BACKGROUND: Healthy neonates routinely undergo painful minor procedures. Evidence suggests that infants do feel pain, and painful experiences may lead to subsequent increased pain sensitivity. Due to concerns regarding the potential adverse effects of pharmacological interventions in newborns, effective alternatives for pain control have been sought.
Previous studies have demonstrated analgesic benefit with the oral administration of sugar solutions, nonnutritive sucking, and skin-to-skin contact. Further studies have suggested that breastfeeding may have similar value in pain control, but no study has sought to directly compare these approaches.
POPULATION STUDIED: The researchers observed 180 term, breastfed infants ranging in age from 1 to 5 days. All infants included in the study were healthy, with 5-minute Apgar scores 7 out of 10. Infants who were unstable or who had received a sedative, major analgesic, or naloxone in the previous 24 to 48 hours were excluded from the study.
STUDY DESIGN AND VALIDITY: Infants and their mothers were taken to a quiet room for venipuncture. They were randomly assigned to 1 of 4 groups. In the first group, infants were breastfed for 2 minutes prior to and during venipuncture. In the second group, infants were held in their mothers’ arms without breast-feeding prior to and during the procedure. In the third group, infants were laid on a table and given 1 mL of sterile water orally through a syringe over the course of 15 seconds. In the fourth group, infants were laid on a table and given 30% sucrose solution orally followed by a pacifier.
The infants’ heart rate and oxygen saturation were monitored. All infants and their monitoring equipment were videotaped from the beginning to the end of venipuncture.
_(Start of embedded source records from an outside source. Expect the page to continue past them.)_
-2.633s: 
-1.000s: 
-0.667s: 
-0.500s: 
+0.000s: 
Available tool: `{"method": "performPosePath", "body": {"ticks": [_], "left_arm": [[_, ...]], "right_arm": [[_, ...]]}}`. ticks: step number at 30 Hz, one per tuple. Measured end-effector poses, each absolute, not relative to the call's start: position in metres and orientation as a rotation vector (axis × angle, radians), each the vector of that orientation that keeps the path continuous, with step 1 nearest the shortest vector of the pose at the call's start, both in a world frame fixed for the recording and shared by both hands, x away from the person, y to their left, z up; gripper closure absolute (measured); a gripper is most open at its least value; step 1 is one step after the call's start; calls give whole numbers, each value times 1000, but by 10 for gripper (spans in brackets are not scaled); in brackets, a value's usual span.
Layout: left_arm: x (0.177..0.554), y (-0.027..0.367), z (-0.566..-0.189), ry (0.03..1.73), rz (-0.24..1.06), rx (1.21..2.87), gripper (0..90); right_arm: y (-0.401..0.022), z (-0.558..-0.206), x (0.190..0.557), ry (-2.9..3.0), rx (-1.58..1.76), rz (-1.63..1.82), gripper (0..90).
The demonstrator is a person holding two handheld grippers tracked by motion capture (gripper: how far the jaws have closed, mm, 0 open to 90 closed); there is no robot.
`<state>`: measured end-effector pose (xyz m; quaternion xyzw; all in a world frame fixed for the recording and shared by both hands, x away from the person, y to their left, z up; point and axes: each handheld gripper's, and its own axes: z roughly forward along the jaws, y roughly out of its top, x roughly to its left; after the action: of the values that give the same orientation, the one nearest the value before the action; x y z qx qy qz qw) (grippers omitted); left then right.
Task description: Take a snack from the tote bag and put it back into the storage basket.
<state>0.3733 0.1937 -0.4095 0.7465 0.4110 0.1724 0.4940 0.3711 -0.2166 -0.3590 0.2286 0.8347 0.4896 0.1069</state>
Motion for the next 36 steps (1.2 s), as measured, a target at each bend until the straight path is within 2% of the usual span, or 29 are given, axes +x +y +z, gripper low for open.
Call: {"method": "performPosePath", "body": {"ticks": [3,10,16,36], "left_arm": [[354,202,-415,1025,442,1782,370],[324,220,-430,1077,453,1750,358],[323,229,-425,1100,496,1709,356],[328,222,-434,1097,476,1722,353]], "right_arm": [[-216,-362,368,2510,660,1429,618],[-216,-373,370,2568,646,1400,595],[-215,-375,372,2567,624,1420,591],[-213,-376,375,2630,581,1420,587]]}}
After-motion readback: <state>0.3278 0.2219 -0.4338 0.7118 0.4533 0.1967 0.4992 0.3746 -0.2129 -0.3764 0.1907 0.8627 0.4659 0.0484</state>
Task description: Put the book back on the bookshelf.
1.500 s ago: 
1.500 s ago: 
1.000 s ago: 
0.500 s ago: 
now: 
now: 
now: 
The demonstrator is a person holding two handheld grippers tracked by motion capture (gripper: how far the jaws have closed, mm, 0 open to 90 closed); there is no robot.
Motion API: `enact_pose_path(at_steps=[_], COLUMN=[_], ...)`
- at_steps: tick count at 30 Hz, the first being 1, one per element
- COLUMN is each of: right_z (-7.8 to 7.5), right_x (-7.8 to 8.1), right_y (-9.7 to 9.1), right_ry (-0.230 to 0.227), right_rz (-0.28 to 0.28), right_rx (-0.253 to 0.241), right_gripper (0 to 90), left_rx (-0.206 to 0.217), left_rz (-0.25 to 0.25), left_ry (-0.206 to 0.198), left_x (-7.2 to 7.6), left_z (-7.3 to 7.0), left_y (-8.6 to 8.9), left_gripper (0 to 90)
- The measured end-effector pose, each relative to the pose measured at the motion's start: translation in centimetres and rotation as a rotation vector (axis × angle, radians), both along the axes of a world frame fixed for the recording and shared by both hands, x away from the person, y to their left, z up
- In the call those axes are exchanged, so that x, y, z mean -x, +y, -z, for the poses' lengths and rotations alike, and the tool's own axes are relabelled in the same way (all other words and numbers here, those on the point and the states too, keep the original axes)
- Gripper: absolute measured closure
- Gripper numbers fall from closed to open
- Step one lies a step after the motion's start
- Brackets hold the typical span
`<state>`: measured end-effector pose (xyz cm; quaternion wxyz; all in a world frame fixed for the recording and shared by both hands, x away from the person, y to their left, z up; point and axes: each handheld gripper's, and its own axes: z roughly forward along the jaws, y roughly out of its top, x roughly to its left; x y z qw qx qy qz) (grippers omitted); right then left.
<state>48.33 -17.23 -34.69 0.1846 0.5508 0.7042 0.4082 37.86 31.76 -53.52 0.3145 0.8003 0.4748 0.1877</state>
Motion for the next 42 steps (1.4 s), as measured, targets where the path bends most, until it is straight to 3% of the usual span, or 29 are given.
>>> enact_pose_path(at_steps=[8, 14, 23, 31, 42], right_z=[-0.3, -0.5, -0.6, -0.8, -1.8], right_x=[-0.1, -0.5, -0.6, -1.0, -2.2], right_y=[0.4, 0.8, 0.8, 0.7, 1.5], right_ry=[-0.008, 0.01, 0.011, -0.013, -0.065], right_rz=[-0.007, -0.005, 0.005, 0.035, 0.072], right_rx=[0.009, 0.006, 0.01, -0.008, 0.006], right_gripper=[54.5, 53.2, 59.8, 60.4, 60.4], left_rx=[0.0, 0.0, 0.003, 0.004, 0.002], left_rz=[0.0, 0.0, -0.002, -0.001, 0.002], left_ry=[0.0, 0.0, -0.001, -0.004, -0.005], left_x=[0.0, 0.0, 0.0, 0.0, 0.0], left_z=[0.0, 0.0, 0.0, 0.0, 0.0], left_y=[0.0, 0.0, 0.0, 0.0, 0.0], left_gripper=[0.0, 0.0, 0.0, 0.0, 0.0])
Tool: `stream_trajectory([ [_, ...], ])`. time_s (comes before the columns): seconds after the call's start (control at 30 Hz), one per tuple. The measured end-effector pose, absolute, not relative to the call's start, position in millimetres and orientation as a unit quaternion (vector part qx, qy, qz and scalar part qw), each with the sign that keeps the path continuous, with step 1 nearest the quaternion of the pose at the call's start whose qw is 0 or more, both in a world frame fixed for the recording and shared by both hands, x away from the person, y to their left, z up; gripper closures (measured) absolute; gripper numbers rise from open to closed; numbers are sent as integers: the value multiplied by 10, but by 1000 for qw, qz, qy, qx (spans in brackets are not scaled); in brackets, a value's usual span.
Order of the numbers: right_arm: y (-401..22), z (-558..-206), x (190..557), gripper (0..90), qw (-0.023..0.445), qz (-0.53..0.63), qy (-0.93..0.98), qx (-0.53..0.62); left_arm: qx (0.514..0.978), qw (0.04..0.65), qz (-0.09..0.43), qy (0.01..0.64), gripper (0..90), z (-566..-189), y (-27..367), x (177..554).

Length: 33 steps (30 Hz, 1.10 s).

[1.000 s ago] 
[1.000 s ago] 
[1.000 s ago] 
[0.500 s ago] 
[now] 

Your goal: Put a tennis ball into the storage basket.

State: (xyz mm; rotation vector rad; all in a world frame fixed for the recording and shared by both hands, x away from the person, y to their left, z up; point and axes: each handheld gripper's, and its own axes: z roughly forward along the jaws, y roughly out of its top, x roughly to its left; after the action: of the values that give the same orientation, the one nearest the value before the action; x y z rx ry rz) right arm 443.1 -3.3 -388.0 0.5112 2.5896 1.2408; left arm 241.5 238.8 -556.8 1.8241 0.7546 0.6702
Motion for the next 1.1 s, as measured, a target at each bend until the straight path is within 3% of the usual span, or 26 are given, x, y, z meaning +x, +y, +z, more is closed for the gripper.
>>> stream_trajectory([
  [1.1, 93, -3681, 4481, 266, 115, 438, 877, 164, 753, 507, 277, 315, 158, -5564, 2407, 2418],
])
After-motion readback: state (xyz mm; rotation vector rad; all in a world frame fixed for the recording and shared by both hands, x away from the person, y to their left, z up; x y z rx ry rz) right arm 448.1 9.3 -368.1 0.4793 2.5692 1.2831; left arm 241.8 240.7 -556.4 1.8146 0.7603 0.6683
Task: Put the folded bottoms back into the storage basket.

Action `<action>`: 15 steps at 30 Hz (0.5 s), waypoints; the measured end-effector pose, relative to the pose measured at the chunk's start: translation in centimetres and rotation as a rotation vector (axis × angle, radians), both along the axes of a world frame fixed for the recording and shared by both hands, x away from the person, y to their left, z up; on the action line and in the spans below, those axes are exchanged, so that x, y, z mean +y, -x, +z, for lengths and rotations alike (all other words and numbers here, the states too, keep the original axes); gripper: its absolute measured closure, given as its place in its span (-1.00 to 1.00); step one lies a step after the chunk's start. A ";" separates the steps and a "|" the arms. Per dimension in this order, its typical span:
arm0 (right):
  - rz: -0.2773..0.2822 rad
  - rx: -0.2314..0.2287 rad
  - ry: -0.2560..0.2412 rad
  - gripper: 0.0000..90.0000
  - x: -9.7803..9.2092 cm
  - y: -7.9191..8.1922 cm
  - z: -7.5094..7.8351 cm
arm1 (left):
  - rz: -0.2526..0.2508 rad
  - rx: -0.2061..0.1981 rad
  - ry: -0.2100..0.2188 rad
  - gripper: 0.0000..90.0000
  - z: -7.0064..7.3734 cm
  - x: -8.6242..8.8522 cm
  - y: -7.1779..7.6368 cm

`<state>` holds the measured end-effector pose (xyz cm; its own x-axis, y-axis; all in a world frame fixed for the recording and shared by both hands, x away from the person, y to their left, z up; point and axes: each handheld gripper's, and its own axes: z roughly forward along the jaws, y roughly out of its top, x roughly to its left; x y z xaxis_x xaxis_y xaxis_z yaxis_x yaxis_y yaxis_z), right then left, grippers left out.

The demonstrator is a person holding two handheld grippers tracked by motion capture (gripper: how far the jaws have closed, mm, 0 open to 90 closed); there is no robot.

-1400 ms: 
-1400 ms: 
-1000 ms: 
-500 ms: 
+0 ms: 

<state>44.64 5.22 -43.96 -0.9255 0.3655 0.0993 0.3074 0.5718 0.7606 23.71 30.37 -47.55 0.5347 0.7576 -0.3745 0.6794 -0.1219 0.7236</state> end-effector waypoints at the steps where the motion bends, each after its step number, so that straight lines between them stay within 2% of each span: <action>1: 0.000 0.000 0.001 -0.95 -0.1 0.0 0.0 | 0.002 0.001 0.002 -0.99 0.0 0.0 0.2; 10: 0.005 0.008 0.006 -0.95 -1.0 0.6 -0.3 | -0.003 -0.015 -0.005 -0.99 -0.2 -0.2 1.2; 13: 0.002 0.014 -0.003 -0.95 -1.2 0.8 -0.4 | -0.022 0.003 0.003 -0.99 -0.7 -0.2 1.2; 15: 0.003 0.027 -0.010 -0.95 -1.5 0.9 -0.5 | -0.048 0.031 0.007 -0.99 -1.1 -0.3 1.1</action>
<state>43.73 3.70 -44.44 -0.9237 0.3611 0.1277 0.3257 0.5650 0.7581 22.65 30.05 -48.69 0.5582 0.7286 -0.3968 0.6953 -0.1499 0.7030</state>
Two independent, specially trained observers evaluated these tapes. The observers were blinded to the purpose and hypothesis of the study. There was a high degree of agreement between the 2 observers in the outcomes measured.
Overall, this study was well designed. Allocation of participants to treatment groups was effectively concealed. The observers were blinded to the purpose and hypothesis of the study. However, they clearly did observe a difference in the treatment groups. Pre-existing perceptions of the benefits of breastfeeding could have affected the observers ratings of the infants’ responses.
OUTCOMES MEASURED: The observers rated the infants’ expression of pain. The Douleur Aiguë Nouveau-né (DAN) scale evaluates facial expressions, limb movements, and vocalizations in infants to generate a score from 0 (no pain) to 10 (maximum pain). A second pain scale, the Premature Infant Pain Profile (PIPP), measures age, behavioral state, heart rate, oxygen saturation, and facial expression to generate a score from 0 (no pain) to 18 (maximum pain) in term infants.
RESULTS: The median pain scores were lowest with breastfed infants (DAN=1 and PIPP=4.5). The next-lowest median scores were in infants receiving sucrose and pacifier (DAN=3 and PIPP=4). Infants held in their mothers’ arms and those given sterile water had similar median pain scores (DAN=10 and PIPP=13, and DAN=10 and PIPP=12, respectively).
Pain scores in breastfed infants were significantly lower (P<.0001) as measured by both scales than in those who were held without breastfeeding and those who received sterile water. There was a nonsignificant trend towards lower pain scores in breastfed infants when compared with those receiving sucrose and a pacifier.